Try it —
Retype every line from the one containing "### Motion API" through the last line of the records below, both included; leave out the pictures.

Top of Supplied information

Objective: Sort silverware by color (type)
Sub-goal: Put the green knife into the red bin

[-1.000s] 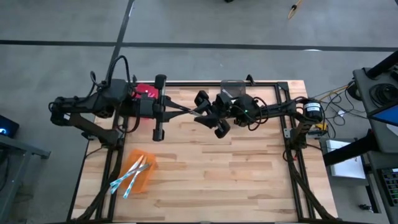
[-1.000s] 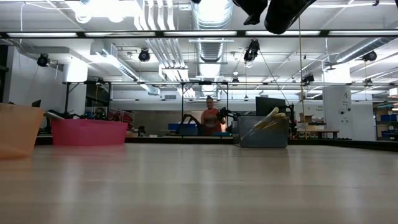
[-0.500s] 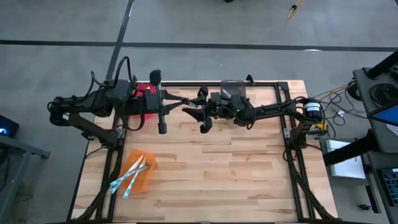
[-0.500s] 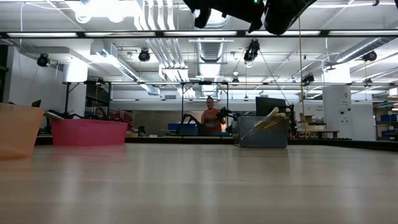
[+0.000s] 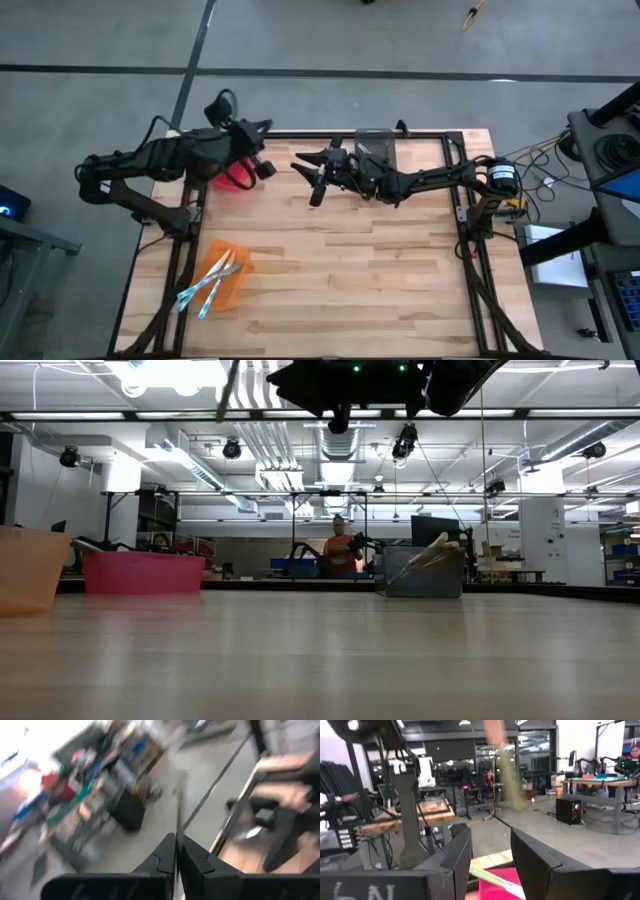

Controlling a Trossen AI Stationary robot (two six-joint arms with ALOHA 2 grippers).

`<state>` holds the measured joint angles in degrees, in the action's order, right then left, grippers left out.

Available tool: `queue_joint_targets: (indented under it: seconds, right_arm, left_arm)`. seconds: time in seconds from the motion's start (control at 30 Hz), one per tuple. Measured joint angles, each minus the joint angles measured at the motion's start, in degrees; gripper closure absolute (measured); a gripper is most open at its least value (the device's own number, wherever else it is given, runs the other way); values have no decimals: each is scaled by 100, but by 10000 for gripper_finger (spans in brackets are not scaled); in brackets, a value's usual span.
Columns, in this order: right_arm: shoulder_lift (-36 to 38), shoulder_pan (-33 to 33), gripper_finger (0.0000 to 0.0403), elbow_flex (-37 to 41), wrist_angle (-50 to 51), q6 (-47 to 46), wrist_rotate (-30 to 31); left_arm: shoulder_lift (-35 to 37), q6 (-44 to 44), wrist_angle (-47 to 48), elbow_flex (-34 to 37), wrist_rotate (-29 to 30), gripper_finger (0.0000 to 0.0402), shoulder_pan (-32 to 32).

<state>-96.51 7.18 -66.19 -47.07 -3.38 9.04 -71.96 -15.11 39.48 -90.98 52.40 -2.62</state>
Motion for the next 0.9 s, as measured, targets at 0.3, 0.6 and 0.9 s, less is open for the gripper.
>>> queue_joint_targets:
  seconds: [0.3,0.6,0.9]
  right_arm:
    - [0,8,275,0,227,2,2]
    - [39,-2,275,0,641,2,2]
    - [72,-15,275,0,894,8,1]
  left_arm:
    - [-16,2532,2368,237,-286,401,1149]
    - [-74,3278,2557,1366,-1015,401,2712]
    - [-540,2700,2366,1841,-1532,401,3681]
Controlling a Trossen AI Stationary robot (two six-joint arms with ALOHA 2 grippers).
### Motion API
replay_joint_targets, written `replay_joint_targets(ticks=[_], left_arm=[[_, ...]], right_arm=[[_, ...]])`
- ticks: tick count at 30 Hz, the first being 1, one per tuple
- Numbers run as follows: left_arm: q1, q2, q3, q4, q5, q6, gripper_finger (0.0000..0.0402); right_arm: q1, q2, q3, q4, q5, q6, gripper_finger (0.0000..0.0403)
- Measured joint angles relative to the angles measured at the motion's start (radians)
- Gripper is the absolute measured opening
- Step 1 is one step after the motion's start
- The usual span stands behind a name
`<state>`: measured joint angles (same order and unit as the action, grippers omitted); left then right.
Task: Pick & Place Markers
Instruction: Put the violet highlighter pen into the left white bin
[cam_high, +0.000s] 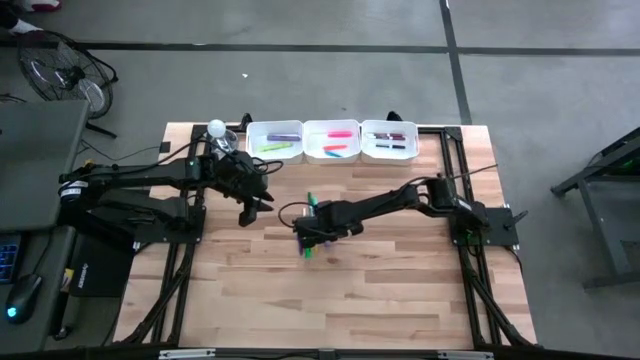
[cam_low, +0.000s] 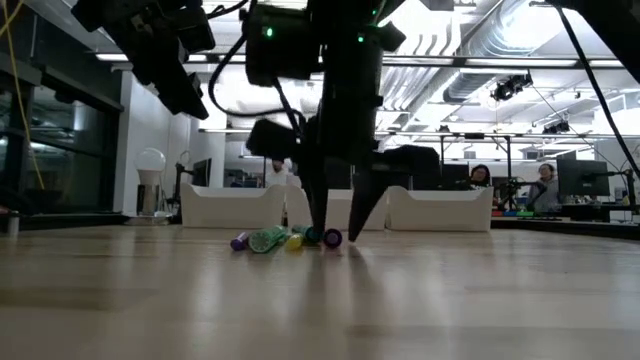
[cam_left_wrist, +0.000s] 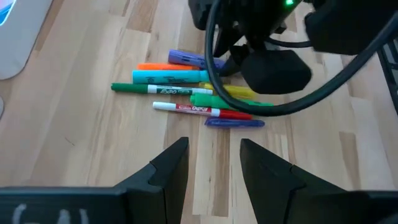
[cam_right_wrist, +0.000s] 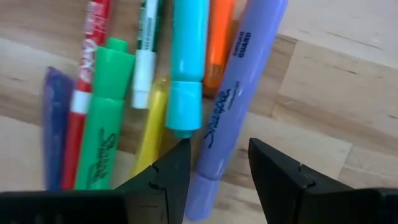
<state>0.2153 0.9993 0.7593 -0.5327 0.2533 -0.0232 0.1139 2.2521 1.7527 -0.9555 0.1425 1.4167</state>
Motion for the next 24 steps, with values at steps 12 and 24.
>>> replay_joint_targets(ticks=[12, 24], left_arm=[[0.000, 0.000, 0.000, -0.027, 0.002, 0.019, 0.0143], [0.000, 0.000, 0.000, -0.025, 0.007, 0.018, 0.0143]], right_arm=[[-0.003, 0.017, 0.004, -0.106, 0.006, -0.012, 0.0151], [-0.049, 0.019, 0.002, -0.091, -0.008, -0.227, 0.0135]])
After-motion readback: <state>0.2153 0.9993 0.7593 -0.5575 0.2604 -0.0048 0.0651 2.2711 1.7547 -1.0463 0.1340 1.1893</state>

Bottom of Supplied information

Result for this exercise —
### Motion API
replay_joint_targets, written `replay_joint_targets(ticks=[_], left_arm=[[_, ...]], right_arm=[[_, ...]])`
- ticks: tick count at 30 Hz, the first being 1, one per tuple
- Numbers run as follows: left_arm: q1, q2, q3, q4, q5, q6, gripper_finger (0.0000..0.0402); right_arm: q1, q2, q3, q4, q5, q6, gripper_finger (0.0000..0.0403)
- Measured joint angles relative to the angles measured at the motion's start (radians)
- Gripper is the absolute measured opening
- Step 1 is one step after the motion's start
- The usual span stands behind a name
`<state>`: measured joint angles (same order and unit as the action, grippers omitted); left then right.
Task: Pick & Place Markers
Instruction: Put the violet highlighter pen into the left white bin
[cam_high, +0.000s] 
[cam_low, +0.000s] 
[cam_left_wrist, +0.000s] 
[cam_right_wrist, +0.000s] 
<state>0.2153 0.9993 0.7593 -0.5327 0.2533 -0.0232 0.1139 2.2521 1.7527 -0.9555 0.1425 1.4167</state>
Motion for the next 24 steps, with values at steps 12 and 24.
>>> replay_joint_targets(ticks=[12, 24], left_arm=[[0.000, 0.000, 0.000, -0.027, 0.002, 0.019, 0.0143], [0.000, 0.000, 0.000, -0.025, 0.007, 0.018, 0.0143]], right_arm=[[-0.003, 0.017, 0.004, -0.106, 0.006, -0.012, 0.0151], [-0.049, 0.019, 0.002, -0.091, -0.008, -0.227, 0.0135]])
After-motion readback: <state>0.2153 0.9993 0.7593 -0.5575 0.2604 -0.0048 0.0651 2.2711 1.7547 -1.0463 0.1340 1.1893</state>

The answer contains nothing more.